→ **Assigned task**: Restate the listing below word for word.

→ **Information supplied**:

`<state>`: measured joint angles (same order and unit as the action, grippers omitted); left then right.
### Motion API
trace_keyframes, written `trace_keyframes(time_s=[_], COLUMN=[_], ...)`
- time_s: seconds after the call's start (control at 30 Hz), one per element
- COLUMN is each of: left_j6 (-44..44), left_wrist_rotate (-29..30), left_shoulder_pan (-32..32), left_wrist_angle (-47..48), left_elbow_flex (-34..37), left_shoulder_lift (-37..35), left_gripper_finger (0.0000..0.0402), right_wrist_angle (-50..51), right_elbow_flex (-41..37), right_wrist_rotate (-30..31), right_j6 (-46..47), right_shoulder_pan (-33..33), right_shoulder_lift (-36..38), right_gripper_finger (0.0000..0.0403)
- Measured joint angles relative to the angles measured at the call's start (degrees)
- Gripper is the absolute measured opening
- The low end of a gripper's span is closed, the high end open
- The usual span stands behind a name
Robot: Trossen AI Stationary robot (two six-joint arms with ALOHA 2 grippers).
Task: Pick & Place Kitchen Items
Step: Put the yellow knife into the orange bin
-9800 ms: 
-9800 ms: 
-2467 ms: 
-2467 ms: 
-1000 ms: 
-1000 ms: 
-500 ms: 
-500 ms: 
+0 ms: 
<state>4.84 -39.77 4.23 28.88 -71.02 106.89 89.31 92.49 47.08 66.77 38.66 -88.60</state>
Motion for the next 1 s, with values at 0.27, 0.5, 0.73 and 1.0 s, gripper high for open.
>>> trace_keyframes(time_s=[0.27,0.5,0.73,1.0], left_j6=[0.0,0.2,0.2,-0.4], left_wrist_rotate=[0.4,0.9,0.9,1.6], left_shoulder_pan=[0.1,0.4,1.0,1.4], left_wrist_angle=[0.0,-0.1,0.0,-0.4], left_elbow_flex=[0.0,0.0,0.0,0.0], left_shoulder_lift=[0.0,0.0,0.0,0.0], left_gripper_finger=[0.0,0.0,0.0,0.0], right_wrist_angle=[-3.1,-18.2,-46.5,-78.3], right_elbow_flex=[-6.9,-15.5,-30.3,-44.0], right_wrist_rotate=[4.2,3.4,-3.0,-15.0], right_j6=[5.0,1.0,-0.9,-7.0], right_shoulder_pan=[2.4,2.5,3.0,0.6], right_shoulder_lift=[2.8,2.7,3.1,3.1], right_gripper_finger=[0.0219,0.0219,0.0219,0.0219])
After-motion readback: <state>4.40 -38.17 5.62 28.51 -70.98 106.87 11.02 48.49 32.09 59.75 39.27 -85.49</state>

→ **Result of this exercise**:
`<state>`: measured joint angles (same order and unit as the action, grippers omitted); left then right.
### Motion API
trace_keyframes, written `trace_keyframes(time_s=[_], COLUMN=[_], ...)`
- time_s: seconds after the call's start (control at 30 Hz), one per element
- COLUMN is each of: left_j6 (-44..44), left_wrist_rotate (-29..30), left_shoulder_pan (-32..32), left_wrist_angle (-47..48), left_elbow_flex (-34..37), left_shoulder_lift (-37..35), left_gripper_finger (0.0000..0.0402), right_wrist_angle (-50..51), right_elbow_flex (-41..37), right_wrist_rotate (-30..31), right_j6 (-46..47), right_shoulder_pan (-33..33), right_shoulder_lift (-36..38), right_gripper_finger (0.0000..0.0403)
- Measured joint angles relative to the angles measured at the call's start (degrees)
- Gripper is the absolute measured opening
- The low end of a gripper's span is closed, the high end open
- The usual span stands behind a name
Robot: Trossen AI Stationary robot (two six-joint arms with ALOHA 2 grippers).
Task: Pick & Place Kitchen Items
Step: Put the yellow knife into the orange bin
-9800 ms: 
-9800 ms: 
-2467 ms: 
-2467 ms: 
-1000 ms: 
-1000 ms: 
-500 ms: 
-500 ms: 
+0 ms: 
<state>4.84 -39.77 4.23 28.88 -71.02 106.89 89.31 92.49 47.08 66.77 38.66 -88.60</state>
Motion for the next 1 s, with values at 0.27, 0.5, 0.73 and 1.0 s, gripper high for open.
>>> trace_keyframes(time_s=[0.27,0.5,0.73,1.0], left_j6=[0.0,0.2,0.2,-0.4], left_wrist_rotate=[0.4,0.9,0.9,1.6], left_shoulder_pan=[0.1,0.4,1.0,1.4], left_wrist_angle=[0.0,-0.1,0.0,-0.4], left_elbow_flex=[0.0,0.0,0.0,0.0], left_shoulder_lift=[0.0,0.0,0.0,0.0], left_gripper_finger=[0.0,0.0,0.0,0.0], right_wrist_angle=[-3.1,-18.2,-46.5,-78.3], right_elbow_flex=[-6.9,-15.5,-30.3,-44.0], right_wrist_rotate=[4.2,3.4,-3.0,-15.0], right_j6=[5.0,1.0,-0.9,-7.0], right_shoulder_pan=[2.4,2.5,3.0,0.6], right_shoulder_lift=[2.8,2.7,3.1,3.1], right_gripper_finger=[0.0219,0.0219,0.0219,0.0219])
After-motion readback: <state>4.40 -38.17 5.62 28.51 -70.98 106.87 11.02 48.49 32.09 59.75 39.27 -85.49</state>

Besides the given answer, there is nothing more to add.